The serial number makes it into application.tsv as id (if you add a slash after the second character) and application date makes it into application.tsv as date.  What we'd like to add would be the document number, what other patents or patent applications use to reference a published application that has not yet become a granted patent (usapplicationcitation's application_id or 20010002464 in your example).

We can look up the document number for patent 8660877 online at http://appft.uspto.gov/netahtml/PTO/search-adv.html using the application date and the last 6 digits of the serial number in the xml file:  apn/685380 and apd/20121126 to find

United States Patent Application 20130150983
Kind Code A1
Mitchell; Clarence ; et al. June 13, 2013

20130150983 is the document number other patents and patent applications would use to reference this patent application before it was issued as patent 8660877. 20130150983 is found in ipg140225.xml for patent 8660877 as us-related-documents.related-publication.document-id.doc-number but I don't know if all patents are like that or if those fields are even present in all versions of the grant xml files (there are three distinct xml layouts for the years 1976-2001, 2002-2004 and 2005 and up).  

We can pull down the application xml from reedtech for June 13, 2013, the date that appft said that patent 8660877's application was published.  That xml has the serial number and document number for what eventually became patent 8660877 and every other application published on that date.  In this file the serial numbers and document numbers appear well defined. Hopefully these two fields are present in all the application xml layouts.

The document number would be a fabulous addition to the application table, which would then allow linking to usapplicationcitation application_id.  Further investigation would need to be done to see if document numbers could be pulled from the granted xml files already being processed.  If not it requires processing all available application xml files just to pull out the serial number and document number. Or, perhaps the uspto could be persuaded to provide a custom extract from appft?  It would be ongoing though, needed each quarter or however often the patentsview database is updated.  

Potential Problems:

1) There are application citations in usapplicationcitation.tsv before 2001 but bulk application data is only available for applications  published from 2001 onwards.
2) Not every patent application goes on to become a granted patent, yet other patents and patent applications can cite it.  
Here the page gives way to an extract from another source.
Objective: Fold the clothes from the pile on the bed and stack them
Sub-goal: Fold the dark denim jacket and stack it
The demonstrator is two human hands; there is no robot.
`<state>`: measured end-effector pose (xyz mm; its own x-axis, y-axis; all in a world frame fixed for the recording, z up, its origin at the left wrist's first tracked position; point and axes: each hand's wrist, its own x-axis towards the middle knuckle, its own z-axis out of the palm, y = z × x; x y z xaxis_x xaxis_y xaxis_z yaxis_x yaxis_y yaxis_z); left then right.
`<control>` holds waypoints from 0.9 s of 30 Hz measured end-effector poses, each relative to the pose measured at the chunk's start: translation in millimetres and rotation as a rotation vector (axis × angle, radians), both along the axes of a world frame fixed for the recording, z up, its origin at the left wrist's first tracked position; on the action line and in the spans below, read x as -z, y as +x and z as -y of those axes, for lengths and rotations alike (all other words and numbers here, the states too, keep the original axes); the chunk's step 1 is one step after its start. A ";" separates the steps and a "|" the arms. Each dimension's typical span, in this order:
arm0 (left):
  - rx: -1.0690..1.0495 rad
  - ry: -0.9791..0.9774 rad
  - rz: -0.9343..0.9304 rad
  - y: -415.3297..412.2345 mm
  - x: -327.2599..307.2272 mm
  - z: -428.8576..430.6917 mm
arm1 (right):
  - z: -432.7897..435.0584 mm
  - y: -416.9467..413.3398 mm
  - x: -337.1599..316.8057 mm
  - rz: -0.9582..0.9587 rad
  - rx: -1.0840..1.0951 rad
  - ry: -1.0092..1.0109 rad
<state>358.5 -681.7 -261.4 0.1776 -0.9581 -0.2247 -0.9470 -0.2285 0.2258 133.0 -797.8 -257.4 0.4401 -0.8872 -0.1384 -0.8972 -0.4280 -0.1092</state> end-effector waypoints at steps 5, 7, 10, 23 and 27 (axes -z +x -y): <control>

In your example patent application 20010002464 never became a granted patent yet as your example shows, 13 granted patents cite it.  (We can look up 20010002464 in appft to find its serial number and application date.  A search using those fields does not turn up a granted patent however in patft: apn/037630 and apd/20010102)

So even if document number was added, you would not always be able to equate a cited application to a patent number.

I hope this helps.
Russ
 

PVTeam
Role: moderator
Last seen: 11/29/2024 - 15:02
Joined: 10/17/2017 - 10:47
Re: Response to LINK USAPPLICATIONCITATION TO APPLICATION TABLE

Hi,

We are still in the process of figuring out this linking issue between the usapplicationcitation and application tables.

Russ – Thank you for sharing your findings on the ways to link the usapplicationcitation and application tables. This is something we are addressing by looking at the XML files and we will add "document-number" to our list of requested add-on fields. We will follow-up once we have fully developed a way to link the two tables together.

Thank you,

PVTeam